## Work request
Could you output only the lines from the one containing "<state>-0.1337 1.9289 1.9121" through the last line of the data, both included?

======== Source material ========

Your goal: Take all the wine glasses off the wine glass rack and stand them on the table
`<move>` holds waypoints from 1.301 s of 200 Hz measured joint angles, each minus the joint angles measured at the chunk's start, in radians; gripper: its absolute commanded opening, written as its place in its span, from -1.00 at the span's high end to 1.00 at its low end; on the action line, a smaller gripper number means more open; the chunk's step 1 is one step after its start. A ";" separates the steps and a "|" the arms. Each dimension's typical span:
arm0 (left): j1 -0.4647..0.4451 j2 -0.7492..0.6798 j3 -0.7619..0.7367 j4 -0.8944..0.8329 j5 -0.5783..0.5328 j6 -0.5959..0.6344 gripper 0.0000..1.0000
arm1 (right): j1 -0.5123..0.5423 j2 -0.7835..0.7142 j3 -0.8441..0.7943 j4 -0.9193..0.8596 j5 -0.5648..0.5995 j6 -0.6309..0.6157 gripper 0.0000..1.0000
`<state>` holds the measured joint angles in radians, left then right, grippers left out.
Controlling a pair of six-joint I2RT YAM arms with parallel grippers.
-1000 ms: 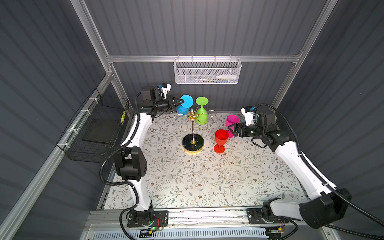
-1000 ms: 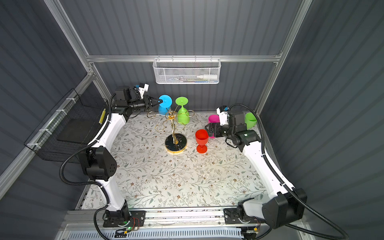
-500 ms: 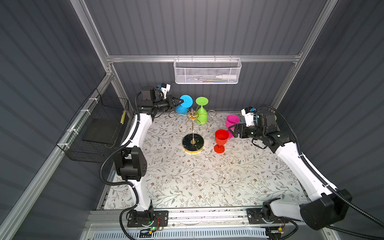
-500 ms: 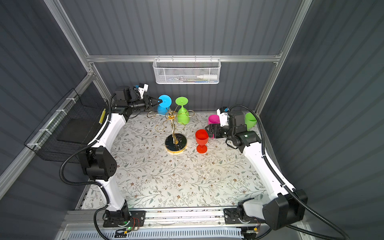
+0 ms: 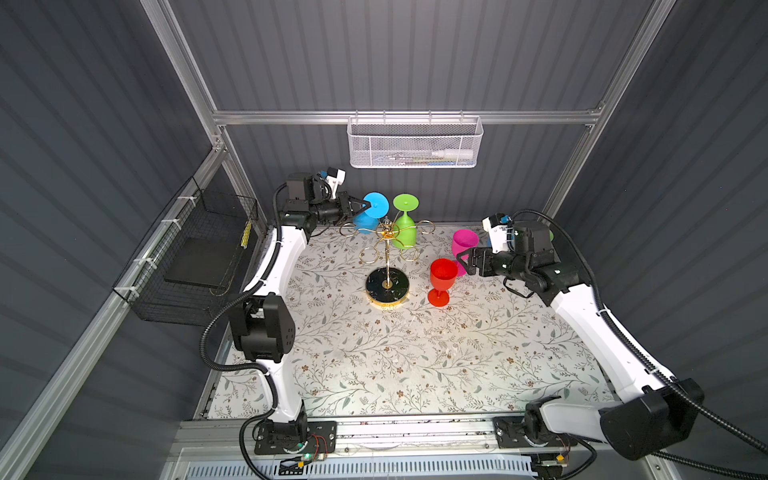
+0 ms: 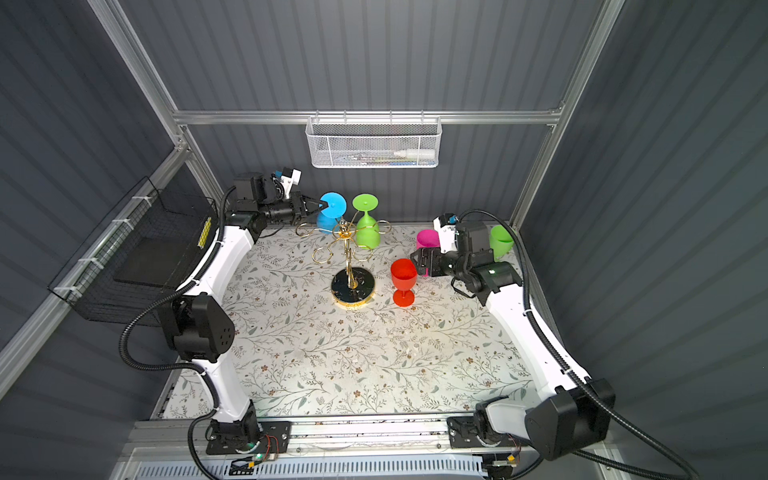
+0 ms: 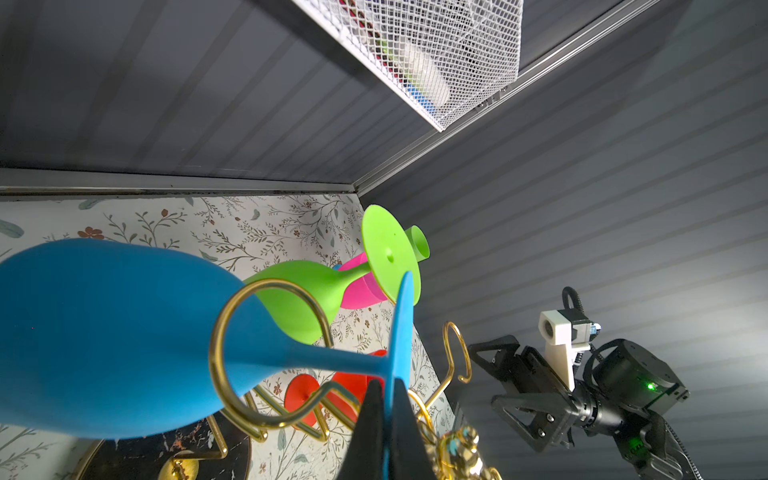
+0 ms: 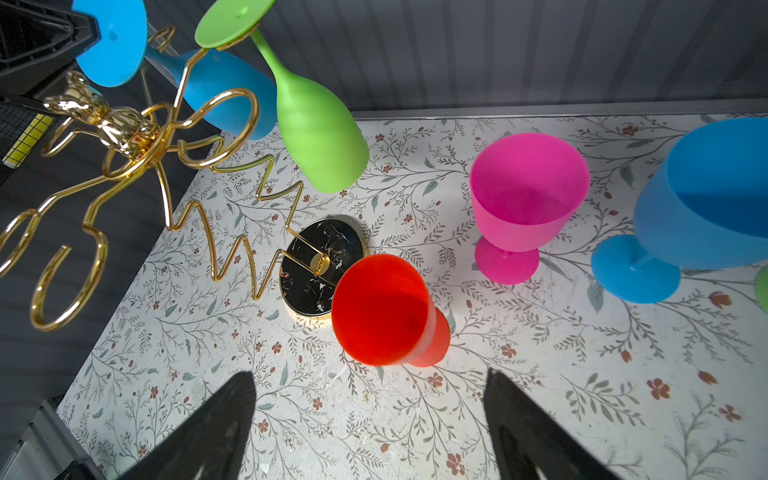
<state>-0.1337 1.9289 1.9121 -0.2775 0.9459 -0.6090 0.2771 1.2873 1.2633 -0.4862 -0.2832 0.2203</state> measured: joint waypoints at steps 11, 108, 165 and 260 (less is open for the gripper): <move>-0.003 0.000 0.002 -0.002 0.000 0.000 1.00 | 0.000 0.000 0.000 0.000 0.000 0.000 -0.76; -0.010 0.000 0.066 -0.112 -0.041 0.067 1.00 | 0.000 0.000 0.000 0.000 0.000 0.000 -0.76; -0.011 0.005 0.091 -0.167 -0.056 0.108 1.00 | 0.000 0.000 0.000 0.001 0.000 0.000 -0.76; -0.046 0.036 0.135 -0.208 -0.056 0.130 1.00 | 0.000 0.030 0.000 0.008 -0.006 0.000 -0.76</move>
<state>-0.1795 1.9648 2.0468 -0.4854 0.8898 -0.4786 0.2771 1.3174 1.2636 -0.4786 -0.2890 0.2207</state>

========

## Result for this exercise
<state>-0.1337 1.9289 1.9121 -0.2775 0.9459 -0.6090 0.2771 1.2873 1.2633 -0.4862 -0.2832 0.2203</state> measured: joint waypoints at steps 11, 108, 165 and 260 (less is open for the gripper): <move>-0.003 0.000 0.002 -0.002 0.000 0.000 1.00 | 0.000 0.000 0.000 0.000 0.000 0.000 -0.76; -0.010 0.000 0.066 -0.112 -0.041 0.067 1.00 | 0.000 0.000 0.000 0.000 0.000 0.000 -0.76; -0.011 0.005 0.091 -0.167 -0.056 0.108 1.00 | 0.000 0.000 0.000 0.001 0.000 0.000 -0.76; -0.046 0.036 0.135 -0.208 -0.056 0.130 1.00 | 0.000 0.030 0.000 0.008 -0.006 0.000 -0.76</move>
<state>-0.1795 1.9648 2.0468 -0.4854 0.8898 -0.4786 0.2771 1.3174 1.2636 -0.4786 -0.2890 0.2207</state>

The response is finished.